Strage treni Andria-Corato: mons. Mansi (Andria), “no al desiderio di vendetta, far valere la verità”

“Nella pagina del Vangelo con cui oggi, in questo giorno per tutti noi tanto triste, la Chiesa ci accompagna, Gesù ci parla di due virtù che devono far sempre parte della vita di ogni cristiano: la semplicità e la prudenza. Ci ha detto infatti il Signore: ‘Ecco: io vi mando come pecore in mezzo ai lupi; siate dunque prudenti come i serpenti e semplici come le colombe’”. Così il vescovo di Andria, mons. Luigi Mansi, nella messa in suffragio delle 23 vittime della tragedia ferroviaria del 12 luglio 2016, sulla tratta Corato–Andria, si è rivolto ai loro familiari. Li ha incoraggiati a parlare in maniera schietta e consapevole e con discrezione perché “viviamo sempre più in un mondo di lupi – ha aggiunto il presule – nel quale, se non vigiliamo su noi stessi, può capitare perfino a ciascuno di noi di diventare lupo rapace per i fratelli che ci vivono accanto.

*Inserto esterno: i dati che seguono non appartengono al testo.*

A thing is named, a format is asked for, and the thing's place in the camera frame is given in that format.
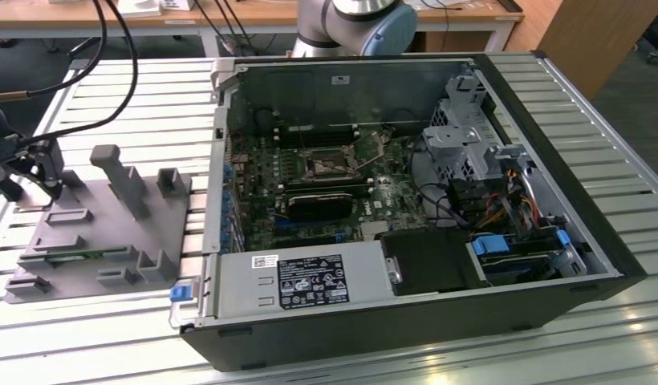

Ma nonostante questo la parola del Vangelo conserva sempre tutta la sua forza che sprigiona energie di bene per tutti”. Per questo, ha concluso il vescovo di Andria, “Gesù ci chiede la semplicità delle colombe, che significa dire le cose semplicemente come le si pensano guardando a Dio, convinti che Lui e solo Lui è la Verità”. Una virtù che va accompagnata dalla prudenza “che ci fa parlare sempre con discrezione, senza farci prendere dalla facile tentazione di sparare nel mucchio, col desiderio di vendetta, ma spinti dal desiderio che la verità possa essere conosciuta e fatta valere”.